Last night –
Scott: You are the only one on earth taking down a Christmas tree on Christmas.
Me: Doubt it. Hold on a second.
Google search: current time in Australia
Me: Me and the people in Australia where it is 3:11 pm, tomorrow.
Scott: You’re insane.
Me: And the Type A people. Wait.
Google search: type A personality
Scott: You’re not Type A. Get off your phone.
Me: Look at you on the couch with your phone! You’re not even helping me!
Scott: I’m not helping taking down a Christmas tree on Christmas.
Me: The holidays are over.
Scott: It’s still Christmas.
Me: I’ll be overwhelmed tomorrow seeing all this Christmas stuff up.
Scott: Leave it until New Years.
Me: No, that’s way too long. Your dog keeps drinking the tree water. This tree is dead.

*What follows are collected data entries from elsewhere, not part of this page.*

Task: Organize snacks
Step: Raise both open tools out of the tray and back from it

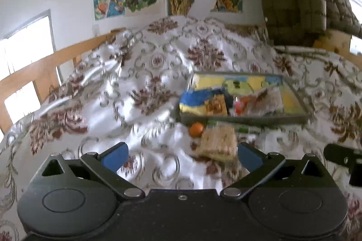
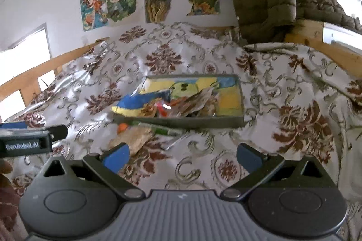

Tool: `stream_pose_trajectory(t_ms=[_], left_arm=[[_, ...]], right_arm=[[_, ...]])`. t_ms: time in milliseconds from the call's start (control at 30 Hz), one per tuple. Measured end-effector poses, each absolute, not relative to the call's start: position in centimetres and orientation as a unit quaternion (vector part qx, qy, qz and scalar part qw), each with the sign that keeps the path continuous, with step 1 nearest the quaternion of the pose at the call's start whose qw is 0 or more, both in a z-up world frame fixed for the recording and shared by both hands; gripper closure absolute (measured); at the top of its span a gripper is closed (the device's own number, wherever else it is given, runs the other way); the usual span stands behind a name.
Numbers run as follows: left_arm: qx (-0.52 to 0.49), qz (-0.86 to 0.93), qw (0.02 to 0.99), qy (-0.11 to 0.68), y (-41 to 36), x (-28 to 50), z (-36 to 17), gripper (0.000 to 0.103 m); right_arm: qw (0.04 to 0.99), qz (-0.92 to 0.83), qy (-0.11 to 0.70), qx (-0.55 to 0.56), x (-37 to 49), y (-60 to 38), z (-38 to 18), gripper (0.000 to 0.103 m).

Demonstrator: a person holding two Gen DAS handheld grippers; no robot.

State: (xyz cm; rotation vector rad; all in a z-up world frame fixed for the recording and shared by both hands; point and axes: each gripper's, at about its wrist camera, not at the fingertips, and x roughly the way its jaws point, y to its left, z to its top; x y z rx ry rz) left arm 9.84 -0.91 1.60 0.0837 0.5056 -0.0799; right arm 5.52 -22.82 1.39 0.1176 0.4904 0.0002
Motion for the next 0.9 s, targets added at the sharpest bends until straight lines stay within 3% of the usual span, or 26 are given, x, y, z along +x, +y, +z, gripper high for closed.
stream_pose_trajectory(t_ms=[200,900], left_arm=[[0.020,-0.027,0.948,0.316,-0.6,9.6,0.3,0.001],[0.019,-0.038,0.928,0.371,-1.1,9.8,-1.2,0.001]], right_arm=[[0.963,-0.001,0.260,0.076,4.6,-23.0,1.0,0.000],[0.934,0.008,0.349,0.074,4.0,-24.1,-0.4,0.000]])
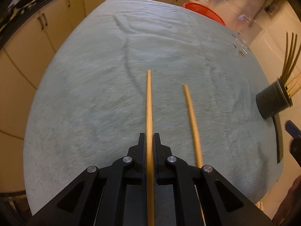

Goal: Organize utensils
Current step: 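Grasp a chopstick with the left gripper while the right gripper grasps the other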

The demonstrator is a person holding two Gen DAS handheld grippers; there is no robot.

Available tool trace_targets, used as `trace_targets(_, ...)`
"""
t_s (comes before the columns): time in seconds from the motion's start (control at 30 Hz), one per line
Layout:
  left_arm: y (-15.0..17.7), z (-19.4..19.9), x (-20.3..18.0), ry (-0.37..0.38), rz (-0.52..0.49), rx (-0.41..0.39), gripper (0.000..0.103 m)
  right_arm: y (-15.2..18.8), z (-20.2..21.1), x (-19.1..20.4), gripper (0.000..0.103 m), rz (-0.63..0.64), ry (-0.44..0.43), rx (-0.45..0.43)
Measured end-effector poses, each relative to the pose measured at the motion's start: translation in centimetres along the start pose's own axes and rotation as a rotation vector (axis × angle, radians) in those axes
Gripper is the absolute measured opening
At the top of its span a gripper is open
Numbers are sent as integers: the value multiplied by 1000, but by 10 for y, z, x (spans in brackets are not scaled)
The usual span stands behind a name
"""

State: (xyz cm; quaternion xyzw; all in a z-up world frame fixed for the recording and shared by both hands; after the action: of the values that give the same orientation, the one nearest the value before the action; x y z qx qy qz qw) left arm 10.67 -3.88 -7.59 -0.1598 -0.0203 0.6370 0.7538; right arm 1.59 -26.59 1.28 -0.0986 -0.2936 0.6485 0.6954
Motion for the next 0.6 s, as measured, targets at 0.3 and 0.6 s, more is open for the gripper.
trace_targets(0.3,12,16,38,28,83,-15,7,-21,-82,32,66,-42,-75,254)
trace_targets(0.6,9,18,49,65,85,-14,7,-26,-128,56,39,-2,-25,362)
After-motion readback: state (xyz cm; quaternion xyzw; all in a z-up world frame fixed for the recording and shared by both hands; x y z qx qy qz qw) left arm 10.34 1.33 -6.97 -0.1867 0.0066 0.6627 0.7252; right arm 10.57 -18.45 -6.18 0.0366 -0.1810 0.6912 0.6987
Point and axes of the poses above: each gripper's, at about its wrist camera, not at the fingertips, and z roughly against the way its jaws point, x to its left, y to its underside, the point moved 1 cm from there along -z, roughly the way its jaws point, and after that the axes turned 6 degrees about x, right-handed, at the moved point
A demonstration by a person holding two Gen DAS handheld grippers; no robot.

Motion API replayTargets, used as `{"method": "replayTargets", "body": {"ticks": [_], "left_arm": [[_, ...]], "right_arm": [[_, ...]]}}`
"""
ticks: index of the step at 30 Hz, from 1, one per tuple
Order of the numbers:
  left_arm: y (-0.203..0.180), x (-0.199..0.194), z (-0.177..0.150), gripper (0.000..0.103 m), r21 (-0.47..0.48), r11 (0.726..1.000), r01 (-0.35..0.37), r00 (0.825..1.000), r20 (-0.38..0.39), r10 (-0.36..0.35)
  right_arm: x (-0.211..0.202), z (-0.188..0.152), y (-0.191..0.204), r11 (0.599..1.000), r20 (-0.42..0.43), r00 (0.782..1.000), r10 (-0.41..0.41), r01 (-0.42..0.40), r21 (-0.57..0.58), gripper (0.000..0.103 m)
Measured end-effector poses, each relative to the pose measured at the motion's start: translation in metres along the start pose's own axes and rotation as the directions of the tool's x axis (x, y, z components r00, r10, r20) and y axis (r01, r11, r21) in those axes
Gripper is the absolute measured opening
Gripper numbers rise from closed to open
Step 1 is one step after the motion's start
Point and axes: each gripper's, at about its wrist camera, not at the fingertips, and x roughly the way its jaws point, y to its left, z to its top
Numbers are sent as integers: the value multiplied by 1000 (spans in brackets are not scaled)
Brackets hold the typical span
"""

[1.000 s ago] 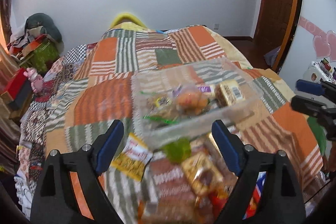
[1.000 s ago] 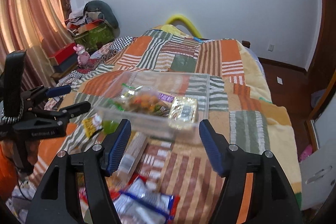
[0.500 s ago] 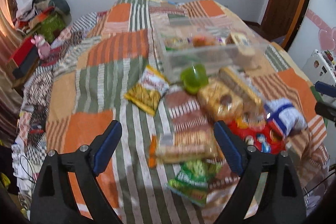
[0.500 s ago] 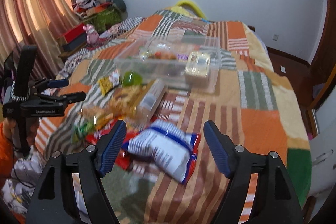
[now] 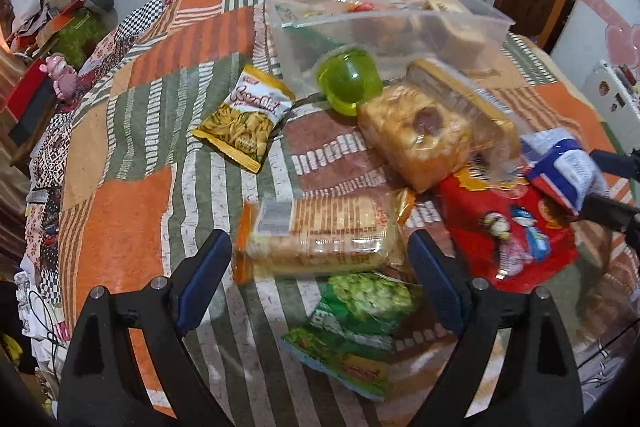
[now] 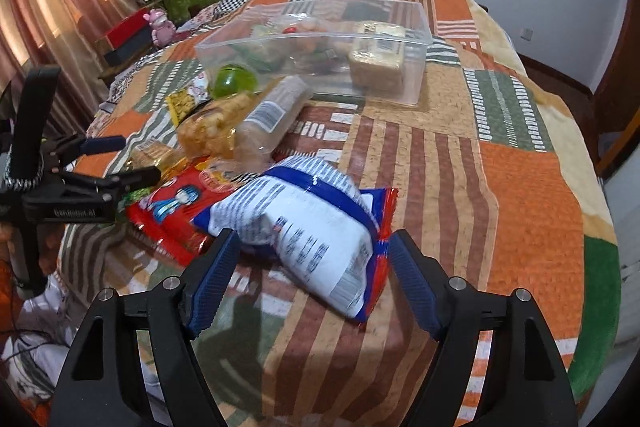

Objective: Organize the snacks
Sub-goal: 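Grasp the blue-white chip bag with the right gripper, then grasp the long wafer roll bag with the left gripper while the right lifts the chip bag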

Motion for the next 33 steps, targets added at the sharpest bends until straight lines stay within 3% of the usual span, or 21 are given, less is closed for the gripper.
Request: {"method": "replayTargets", "body": {"ticks": [6, 15, 19, 25, 33], "left_arm": [[12, 16, 3, 92, -36, 999, 1, 1000, -19, -2], [22, 22, 20, 93, -77, 996, 38, 999, 4, -38], [21, 14, 28, 93, -85, 996, 42, 998, 44, -38], [30, 34, 38, 93, -147, 989, -32, 999, 8, 34], [52, 26, 15, 93, -154, 984, -94, 995, 3, 95]], "right_arm": [[10, 7, 0, 1000, -5, 1000, 1, -1, -10, 82], [22, 18, 1, 998, -6, 999, 52, -52, -18, 83], [24, 16, 2, 997, -8, 997, 76, -76, -18, 75], [21, 16, -2, 997, 3, 997, 76, -76, -9, 66], [10, 11, -11, 998, 9, 998, 59, -59, 5, 55]]}}
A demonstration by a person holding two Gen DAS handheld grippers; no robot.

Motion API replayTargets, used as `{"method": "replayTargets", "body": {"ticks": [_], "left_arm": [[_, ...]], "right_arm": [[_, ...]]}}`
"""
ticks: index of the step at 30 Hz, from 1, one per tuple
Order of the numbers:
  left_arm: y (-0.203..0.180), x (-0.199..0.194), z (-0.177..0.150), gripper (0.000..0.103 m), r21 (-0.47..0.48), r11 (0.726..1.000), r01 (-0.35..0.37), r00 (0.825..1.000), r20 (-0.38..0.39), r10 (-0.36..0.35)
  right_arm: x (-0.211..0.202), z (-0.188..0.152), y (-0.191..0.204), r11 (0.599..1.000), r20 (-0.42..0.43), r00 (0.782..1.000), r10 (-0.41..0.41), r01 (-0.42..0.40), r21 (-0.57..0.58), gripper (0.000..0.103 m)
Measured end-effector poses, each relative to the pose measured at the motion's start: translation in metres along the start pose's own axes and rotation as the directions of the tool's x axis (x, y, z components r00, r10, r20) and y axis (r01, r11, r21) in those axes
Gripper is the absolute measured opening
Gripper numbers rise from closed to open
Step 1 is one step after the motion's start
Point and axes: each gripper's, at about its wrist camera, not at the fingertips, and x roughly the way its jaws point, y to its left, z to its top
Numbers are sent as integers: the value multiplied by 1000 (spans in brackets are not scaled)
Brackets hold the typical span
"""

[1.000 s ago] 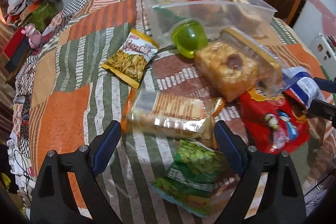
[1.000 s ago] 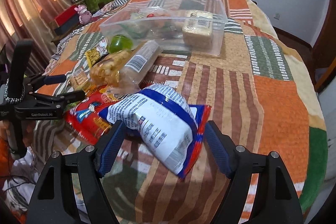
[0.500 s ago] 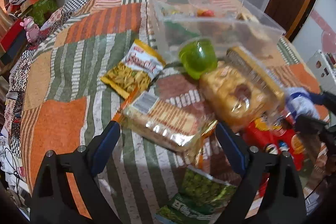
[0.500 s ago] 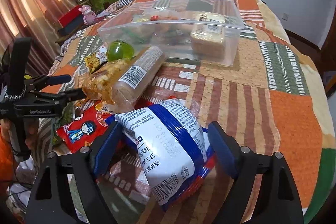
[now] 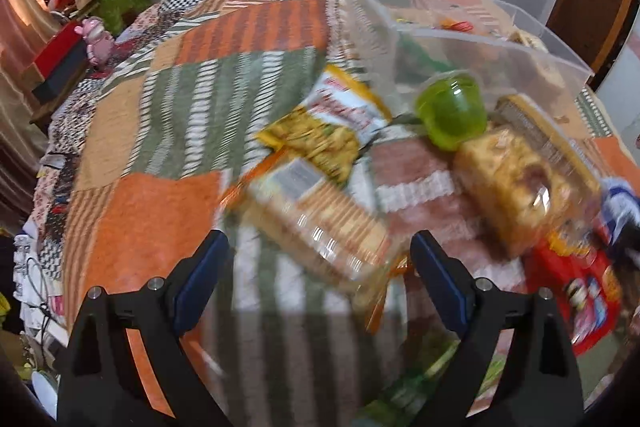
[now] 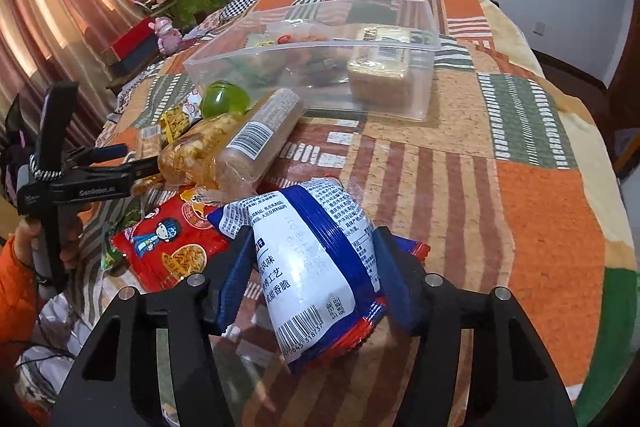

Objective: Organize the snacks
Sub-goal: 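Grasp the long wafer roll bag with the left gripper while the right lifts the chip bag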

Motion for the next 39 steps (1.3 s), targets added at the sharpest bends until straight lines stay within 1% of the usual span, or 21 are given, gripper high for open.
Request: {"method": "replayTargets", "body": {"ticks": [2, 5, 7, 9, 12, 15, 17, 20, 22, 23, 24, 25, 27, 28, 29, 31, 34, 36, 39], "left_arm": [[12, -1, -6, 93, -15, 1000, -2, 1000, -12, 2], [24, -5, -9, 93, -51, 998, 27, 999, -16, -28], [26, -11, -7, 93, -62, 997, 52, 999, -2, -52], [22, -15, -1, 93, -57, 996, 66, 998, 20, -65], [15, -10, 10, 93, -63, 996, 63, 998, 27, -62], [8, 6, 16, 93, -71, 997, 31, 1000, -3, -31], [7, 16, 17, 93, -87, 996, 34, 999, -17, -36], [8, 19, 14, 93, -99, 994, 38, 999, -10, -39], [10, 17, 11, 85, -103, 994, 45, 999, -5, -46], [12, 16, 10, 77, -101, 993, 54, 998, -5, -55], [15, 14, 8, 70, -101, 993, 63, 998, -6, -64], [18, 12, 6, 66, -103, 992, 69, 998, -6, -70], [21, 8, 2, 48, -103, 991, 80, 997, -4, -81], [23, 7, 1, 42, -103, 991, 87, 996, -7, -89], [24, 5, -1, 32, -101, 991, 90, 996, -10, -92], [24, 1, -2, 30, -93, 991, 92, 996, -9, -93], [22, -7, -6, 29, -66, 994, 84, 996, 3, -84], [20, -14, -8, 25, -57, 994, 95, 995, 12, -94], [16, -27, -8, 25, -40, 994, 101, 994, 36, -99]], "right_arm": [[0, 0, 0, 1000, 1, 1000, -3, 3, 3, 55], [2, 0, 3, 1000, -7, 1000, -6, 6, -15, 58], [6, 2, 6, 1000, -18, 1000, -10, 10, -25, 66], [10, 4, 8, 999, -27, 1000, -10, 9, -34, 72], [15, 6, 11, 999, -32, 999, -12, 11, -47, 79], [20, 8, 12, 998, -42, 999, -13, 10, -58, 84], [21, 9, 12, 998, -46, 999, -11, 8, -67, 85], [22, 9, 10, 997, -49, 999, -4, 0, -73, 84], [22, 8, 9, 997, -49, 999, -2, -1, -79, 82], [21, 7, 9, 996, -48, 999, -10, 6, -85, 80], [21, 6, 9, 996, -46, 999, -20, 16, -90, 74], [20, 4, 8, 995, -41, 999, -28, 24, -94, 68], [17, 2, 6, 995, -35, 999, -29, 26, -93, 60], [14, 0, 3, 996, -28, 999, -25, 22, -81, 56], [12, 0, 2, 997, -25, 999, -21, 19, -71, 53], [9, -1, -1, 998, -16, 1000, -14, 13, -55, 49], [5, -2, 1, 999, -2, 1000, -26, 25, -42, 46], [3, -1, 1, 999, 6, 1000, -28, 28, -29, 46], [-2, 0, -1, 999, 20, 999, -34, 34, -14, 45]]}}
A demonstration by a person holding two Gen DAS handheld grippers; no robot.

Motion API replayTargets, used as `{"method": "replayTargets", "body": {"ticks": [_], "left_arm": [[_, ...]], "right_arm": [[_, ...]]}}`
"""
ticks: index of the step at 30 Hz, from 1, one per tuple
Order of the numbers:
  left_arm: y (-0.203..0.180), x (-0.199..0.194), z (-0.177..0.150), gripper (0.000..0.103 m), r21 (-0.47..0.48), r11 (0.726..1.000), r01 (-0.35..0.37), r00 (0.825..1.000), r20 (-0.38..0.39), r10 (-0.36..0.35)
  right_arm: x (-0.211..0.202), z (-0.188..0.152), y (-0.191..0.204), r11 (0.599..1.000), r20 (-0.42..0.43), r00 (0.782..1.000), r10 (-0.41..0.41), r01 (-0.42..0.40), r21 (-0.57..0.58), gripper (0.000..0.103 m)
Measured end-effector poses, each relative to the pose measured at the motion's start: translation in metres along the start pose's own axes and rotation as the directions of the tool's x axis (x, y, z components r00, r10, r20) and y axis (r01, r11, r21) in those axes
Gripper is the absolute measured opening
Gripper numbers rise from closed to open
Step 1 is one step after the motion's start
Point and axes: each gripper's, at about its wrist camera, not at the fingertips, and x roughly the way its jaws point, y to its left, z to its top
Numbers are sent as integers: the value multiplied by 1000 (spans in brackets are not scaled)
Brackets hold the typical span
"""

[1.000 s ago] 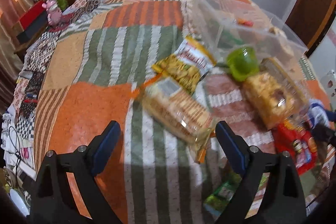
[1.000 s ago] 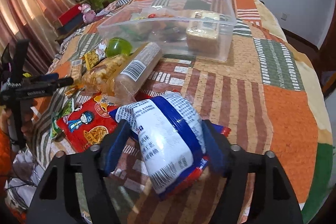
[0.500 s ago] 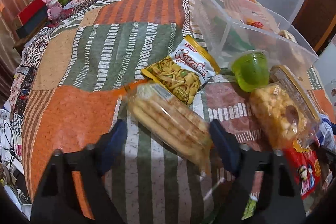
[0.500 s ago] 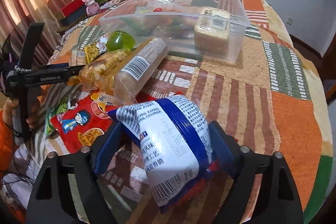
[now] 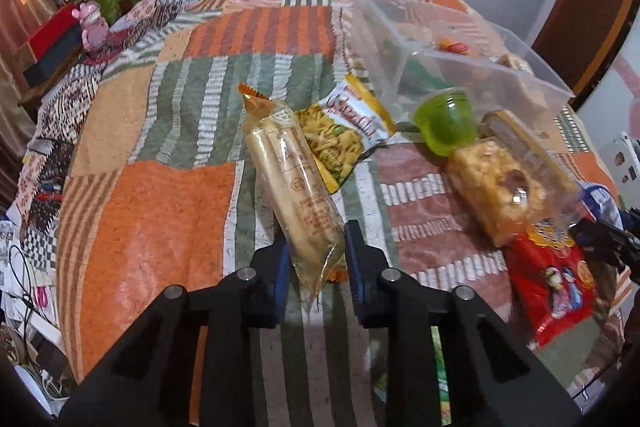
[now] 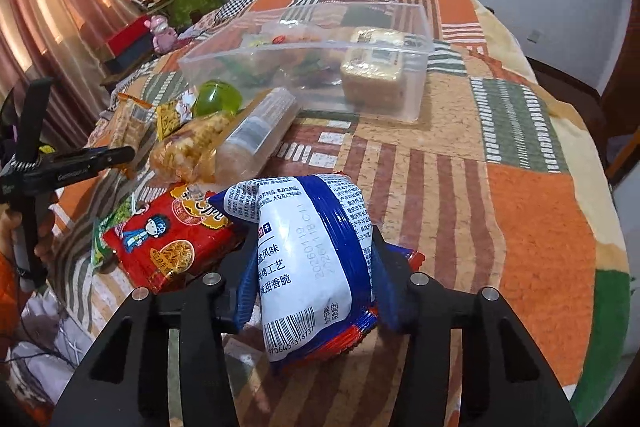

Scott: It was dead when we bought it. I’m going to bed.
Me: Fine. I’m done anyway. This tree is ready to feed the fish.
Scott: The fish don’t eat it. It’s a hiding place.
Google search: why do you throw a christmas tree in a pond.
Me: Damnit. Whatever.
Scott: Get off your phone.
In bed –
Me: You know, I can think of several people we know that will have Christmas decorations put away by tomorrow.
Google search: when to take down a Christmas tree.
Me: What the hell is this. Sometime in between January 1st and January 15th. Some celebrate the 12 days of Christmas. Who celebrates the 12 days of Christmas? Never heard of it.
Scott: Told you.
Me: The 12 days of Christmas are just an excuse to be lazy. Ah! FOUND IT. Before December 31st – take your tree down before the bells toll at midnight. Otherwise, it’s said you’ll be dragging all your baggage and bad luck from last year into the new year. BOOM. There we go. My people. Checking off my list of crap to do.
Is your tree down? Will it be down before December 31st? Or will you wait until January? You don’t want to be carrying that bad baggage over, do you? Are you on your phone a lot because you’re winning arguments with your spouse by google?